Javier Gutiérrez Guerrero

 

A pesar de que por el horizonte apenas brillaban los primeros rayos, los campesinos llenaban ya las calles. Los miembros de esta hermandad habían abandonado sus moradas vara en ristre y procesionaban en silencio hacia el monte. Escucho la respiración reposada que sale del dormitorio de mis padres. De estar despiertos no osaría siquiera pedir su permiso para juntarme con estas gentes. Salgo tras ellos.

La escarcha cubre las zonas más sombrías. Me duelen las manos. Ha llegado el momento en que los penitentes olivos se conviertan en madera de tormento. Los laicos cofrades la emprenden a golpes. Aunque dicen que la planta no sufre porque su sangre quedó congelada, veo como derrama lágrimas verdes, parduzcas y violetas que los hombres enjugan con paños de esparto.

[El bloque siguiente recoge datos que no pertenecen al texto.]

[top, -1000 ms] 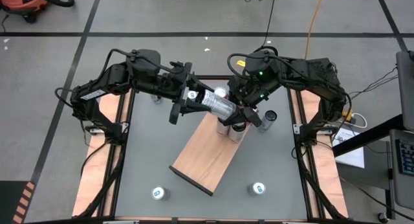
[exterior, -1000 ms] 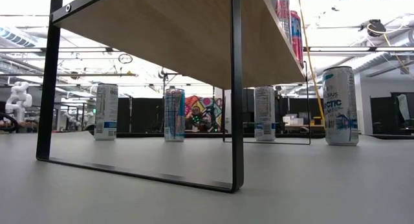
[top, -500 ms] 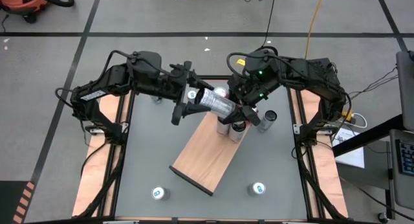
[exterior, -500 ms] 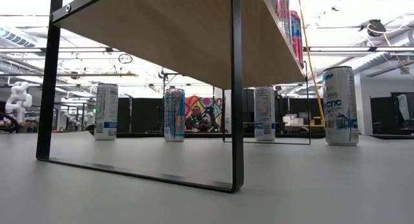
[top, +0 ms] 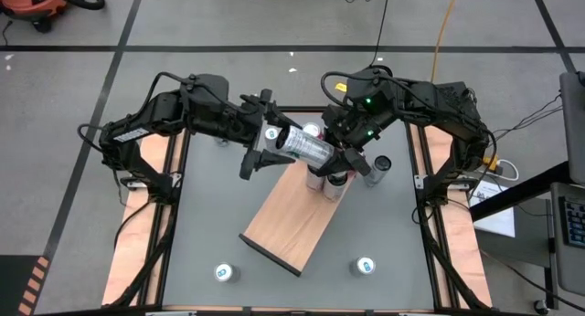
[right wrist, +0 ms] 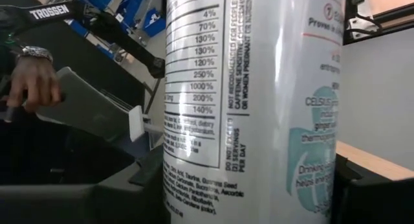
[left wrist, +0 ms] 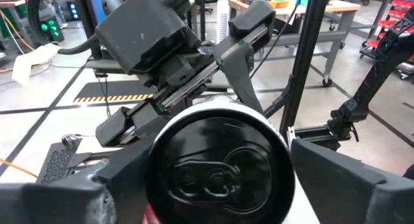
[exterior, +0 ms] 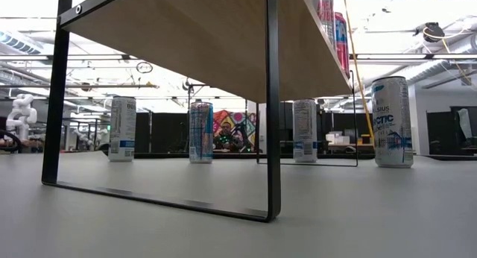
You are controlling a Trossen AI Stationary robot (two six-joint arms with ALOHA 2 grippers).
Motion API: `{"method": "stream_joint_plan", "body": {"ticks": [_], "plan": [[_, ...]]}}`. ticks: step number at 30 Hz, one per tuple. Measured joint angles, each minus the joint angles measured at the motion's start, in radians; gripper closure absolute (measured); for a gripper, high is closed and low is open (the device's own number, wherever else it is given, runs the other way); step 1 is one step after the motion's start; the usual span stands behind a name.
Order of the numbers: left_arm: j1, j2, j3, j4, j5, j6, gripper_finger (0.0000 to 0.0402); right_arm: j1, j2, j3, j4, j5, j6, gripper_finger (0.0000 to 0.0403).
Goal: Place canned beverage on shelf
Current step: Put the white pink soda can on the shelf aligned with the other white pink soda cans
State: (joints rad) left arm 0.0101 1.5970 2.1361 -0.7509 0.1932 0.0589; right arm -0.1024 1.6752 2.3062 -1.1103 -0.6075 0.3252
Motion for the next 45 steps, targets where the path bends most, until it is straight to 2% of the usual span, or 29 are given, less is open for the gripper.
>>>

Se hacen entonces con el fruto de la tierra que apilan en altares de mimbre. Los burros aceptan resignados su carga y, en lento caminar, dirigen sus pasos hasta el templo. El edificio que se sostiene entre pilares de madera y tapiales de barro crudo contempla un trasiego constante de animales y colonos. Veo que salen de allí vacíos los cestos, por lo que debe ser lugar de ofrendas.

Venzo mis reticencias, pues no es lugar para los de mi clase, y decido entrar. En su interior, dos humildes sacerdotes, de ropa raída, dirigen el sacrificio circular del disco de la almazara. Un lugar de devoción donde se cumple con el ciclo infinito en que se derrite el Sol Invictus y es entregado a los hombres.